*MATERIAL FOR THE TASK*:
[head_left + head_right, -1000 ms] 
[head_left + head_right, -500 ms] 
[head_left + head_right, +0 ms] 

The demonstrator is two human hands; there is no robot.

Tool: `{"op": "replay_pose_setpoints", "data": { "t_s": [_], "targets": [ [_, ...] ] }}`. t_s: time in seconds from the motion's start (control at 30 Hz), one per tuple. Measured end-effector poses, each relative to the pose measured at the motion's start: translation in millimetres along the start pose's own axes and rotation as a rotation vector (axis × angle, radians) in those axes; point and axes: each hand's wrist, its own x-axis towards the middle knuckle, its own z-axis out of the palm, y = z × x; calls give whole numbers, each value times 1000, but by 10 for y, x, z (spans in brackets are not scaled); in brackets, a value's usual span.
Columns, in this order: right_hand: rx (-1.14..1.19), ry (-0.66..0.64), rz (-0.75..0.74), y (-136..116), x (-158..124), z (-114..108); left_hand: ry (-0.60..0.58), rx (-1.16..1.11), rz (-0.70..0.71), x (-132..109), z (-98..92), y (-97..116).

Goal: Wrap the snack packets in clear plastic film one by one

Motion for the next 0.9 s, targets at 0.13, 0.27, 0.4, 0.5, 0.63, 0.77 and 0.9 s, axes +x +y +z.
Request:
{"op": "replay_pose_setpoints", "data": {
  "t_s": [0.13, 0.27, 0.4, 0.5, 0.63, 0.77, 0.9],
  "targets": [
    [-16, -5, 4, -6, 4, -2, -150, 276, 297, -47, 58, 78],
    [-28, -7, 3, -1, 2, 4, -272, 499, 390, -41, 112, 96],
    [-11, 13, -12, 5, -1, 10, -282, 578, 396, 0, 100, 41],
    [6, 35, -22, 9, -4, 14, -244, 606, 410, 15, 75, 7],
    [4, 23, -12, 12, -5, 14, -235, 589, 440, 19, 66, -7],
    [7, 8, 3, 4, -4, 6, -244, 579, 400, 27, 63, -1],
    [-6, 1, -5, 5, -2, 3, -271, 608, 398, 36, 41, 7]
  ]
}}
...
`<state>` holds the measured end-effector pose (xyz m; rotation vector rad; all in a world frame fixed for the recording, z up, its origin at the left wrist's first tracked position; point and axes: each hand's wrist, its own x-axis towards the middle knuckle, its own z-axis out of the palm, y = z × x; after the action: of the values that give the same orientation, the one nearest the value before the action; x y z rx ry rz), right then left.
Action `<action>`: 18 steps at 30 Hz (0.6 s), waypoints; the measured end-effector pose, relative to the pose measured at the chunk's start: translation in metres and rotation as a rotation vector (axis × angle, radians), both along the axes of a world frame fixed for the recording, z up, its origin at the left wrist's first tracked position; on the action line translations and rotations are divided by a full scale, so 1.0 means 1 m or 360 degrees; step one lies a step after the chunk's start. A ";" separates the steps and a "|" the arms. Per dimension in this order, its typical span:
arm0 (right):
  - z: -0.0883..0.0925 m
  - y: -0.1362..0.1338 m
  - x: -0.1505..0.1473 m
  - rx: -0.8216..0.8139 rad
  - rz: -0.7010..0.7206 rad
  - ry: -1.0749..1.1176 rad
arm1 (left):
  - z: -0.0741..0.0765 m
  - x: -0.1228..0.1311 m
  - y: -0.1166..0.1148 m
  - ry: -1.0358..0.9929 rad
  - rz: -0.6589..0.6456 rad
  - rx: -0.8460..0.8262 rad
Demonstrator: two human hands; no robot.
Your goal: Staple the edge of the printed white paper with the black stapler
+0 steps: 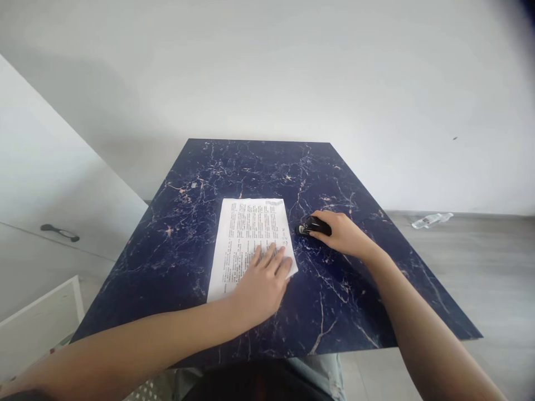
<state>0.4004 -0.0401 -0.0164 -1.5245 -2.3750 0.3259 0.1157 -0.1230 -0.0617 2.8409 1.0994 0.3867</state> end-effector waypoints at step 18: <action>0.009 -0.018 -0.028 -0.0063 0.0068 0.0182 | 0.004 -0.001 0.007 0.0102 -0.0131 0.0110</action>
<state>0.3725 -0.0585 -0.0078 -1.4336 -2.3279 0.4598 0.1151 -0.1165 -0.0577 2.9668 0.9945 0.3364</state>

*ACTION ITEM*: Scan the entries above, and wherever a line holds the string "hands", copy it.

*WRITTEN SOLUTION*:
The demonstrator is two human hands; there is no robot.
Demonstrator: two human hands; no robot.

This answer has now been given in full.